### DATA SUPPLIED ###

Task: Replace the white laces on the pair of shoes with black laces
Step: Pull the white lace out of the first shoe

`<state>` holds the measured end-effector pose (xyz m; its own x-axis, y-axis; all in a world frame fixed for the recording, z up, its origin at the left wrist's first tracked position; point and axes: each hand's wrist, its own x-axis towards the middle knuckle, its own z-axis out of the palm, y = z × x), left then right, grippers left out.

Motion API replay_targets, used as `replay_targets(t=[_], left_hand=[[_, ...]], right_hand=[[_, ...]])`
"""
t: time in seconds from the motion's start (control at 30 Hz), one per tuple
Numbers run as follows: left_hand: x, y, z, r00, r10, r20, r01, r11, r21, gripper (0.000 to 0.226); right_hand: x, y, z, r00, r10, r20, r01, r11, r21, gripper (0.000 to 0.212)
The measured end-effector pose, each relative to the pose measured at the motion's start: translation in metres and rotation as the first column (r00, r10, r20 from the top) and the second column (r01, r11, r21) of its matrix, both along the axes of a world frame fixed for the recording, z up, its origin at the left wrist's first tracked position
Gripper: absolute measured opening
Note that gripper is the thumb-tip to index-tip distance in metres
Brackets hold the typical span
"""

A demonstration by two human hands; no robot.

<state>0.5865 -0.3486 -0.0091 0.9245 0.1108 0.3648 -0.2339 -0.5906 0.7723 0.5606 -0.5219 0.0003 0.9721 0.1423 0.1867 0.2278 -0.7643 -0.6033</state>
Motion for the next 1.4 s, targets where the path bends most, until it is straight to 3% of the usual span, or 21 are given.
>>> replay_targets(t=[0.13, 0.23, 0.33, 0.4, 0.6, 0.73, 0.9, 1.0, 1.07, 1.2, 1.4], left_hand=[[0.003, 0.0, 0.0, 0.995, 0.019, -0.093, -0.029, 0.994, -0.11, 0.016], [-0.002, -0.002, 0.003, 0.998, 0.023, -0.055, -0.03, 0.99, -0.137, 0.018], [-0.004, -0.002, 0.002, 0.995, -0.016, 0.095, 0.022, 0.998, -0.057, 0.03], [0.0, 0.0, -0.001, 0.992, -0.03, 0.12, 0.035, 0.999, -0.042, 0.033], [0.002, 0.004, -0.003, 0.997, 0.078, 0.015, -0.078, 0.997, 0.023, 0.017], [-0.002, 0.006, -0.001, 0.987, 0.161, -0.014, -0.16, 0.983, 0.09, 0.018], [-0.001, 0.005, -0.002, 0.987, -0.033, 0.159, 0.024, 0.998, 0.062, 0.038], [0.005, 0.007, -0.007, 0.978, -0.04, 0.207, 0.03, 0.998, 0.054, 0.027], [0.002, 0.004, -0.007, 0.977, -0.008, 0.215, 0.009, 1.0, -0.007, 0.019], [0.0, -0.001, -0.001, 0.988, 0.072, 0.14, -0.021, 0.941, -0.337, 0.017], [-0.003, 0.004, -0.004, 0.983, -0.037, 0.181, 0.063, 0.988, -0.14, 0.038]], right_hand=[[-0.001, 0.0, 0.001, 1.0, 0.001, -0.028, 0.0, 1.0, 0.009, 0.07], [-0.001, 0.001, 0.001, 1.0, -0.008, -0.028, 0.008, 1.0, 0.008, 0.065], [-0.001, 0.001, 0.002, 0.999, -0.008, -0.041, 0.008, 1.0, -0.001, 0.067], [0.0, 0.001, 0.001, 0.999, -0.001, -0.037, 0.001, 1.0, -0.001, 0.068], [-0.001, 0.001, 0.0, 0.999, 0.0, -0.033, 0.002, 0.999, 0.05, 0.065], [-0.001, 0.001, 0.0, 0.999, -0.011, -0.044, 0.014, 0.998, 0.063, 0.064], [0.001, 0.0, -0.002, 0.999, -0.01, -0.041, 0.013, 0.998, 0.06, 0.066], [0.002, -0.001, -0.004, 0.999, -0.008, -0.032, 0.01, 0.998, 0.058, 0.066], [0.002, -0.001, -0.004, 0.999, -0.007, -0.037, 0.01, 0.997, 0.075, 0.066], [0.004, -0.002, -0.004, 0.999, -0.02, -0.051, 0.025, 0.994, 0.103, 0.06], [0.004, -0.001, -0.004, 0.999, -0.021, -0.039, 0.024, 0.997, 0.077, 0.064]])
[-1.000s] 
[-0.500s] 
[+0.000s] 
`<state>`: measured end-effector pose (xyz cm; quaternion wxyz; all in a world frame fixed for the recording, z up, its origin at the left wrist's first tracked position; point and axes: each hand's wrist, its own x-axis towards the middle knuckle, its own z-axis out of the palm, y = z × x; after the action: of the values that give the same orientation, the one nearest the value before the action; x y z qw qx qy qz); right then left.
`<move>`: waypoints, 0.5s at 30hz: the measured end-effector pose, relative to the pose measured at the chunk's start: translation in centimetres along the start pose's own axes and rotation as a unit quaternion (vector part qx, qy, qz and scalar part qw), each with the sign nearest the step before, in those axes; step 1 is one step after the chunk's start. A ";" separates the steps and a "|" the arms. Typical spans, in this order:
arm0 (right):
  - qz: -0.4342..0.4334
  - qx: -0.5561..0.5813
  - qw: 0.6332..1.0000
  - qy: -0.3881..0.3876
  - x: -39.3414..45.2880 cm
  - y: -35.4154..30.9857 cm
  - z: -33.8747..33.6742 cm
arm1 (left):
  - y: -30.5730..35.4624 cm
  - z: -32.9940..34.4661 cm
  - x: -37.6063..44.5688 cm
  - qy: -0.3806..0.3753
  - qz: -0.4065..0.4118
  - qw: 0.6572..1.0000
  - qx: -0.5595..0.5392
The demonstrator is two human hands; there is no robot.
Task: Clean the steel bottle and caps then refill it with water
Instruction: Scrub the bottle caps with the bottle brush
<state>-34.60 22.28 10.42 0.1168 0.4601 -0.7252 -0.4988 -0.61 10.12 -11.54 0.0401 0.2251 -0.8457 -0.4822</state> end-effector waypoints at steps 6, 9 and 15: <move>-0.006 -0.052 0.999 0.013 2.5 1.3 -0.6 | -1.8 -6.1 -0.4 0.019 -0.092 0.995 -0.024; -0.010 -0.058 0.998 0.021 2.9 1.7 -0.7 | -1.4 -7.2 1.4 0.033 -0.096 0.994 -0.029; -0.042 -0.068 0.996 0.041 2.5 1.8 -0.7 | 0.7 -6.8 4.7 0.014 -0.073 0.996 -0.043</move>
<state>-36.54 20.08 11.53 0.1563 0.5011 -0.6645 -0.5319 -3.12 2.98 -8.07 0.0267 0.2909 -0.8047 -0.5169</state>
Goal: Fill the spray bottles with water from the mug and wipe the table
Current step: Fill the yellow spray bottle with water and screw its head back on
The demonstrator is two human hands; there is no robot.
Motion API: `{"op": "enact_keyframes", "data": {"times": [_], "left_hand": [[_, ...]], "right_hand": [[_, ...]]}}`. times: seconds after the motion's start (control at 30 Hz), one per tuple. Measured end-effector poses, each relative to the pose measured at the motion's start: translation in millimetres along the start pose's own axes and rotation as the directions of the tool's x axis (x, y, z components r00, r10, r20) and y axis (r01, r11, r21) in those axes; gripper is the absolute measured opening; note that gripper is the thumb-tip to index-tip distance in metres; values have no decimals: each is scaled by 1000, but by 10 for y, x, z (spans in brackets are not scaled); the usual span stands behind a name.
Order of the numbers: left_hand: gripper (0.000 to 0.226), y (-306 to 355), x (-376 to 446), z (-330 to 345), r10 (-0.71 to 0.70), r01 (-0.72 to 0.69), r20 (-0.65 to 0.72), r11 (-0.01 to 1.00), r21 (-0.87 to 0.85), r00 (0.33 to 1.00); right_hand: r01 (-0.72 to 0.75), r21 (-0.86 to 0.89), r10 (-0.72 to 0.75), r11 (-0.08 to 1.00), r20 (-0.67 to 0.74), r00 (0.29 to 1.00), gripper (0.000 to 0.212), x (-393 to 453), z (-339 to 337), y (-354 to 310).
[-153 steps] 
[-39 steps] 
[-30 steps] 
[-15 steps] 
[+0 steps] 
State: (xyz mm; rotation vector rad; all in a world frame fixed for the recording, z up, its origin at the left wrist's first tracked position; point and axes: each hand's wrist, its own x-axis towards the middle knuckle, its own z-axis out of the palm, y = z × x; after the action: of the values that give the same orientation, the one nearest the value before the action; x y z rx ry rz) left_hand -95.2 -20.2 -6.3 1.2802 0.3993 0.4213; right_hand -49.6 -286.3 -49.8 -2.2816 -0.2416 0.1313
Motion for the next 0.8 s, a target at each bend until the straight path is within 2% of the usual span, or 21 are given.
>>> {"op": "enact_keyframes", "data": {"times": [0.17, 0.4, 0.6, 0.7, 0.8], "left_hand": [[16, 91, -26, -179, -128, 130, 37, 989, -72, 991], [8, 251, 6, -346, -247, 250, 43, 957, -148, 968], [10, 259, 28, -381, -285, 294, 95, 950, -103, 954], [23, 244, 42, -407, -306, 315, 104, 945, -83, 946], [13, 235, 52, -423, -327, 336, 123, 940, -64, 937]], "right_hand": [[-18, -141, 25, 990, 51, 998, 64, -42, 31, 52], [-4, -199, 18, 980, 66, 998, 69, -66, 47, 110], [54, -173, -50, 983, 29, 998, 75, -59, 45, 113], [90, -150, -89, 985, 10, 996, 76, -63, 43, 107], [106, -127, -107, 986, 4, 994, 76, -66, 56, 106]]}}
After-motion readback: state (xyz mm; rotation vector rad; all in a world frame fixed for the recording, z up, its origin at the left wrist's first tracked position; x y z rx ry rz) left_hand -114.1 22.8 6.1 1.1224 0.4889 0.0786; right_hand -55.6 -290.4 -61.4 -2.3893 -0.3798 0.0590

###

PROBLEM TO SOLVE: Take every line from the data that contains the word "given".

EXERCISE ANSWER:
Motion for the next 1.4 s, targets where the path bends most, until it is straight to 3% of the usual span, or 21 are given.
Motion for the next 0.8 s, a target at each bend until the straight path is within 2% of the usual span, or 21 are given.

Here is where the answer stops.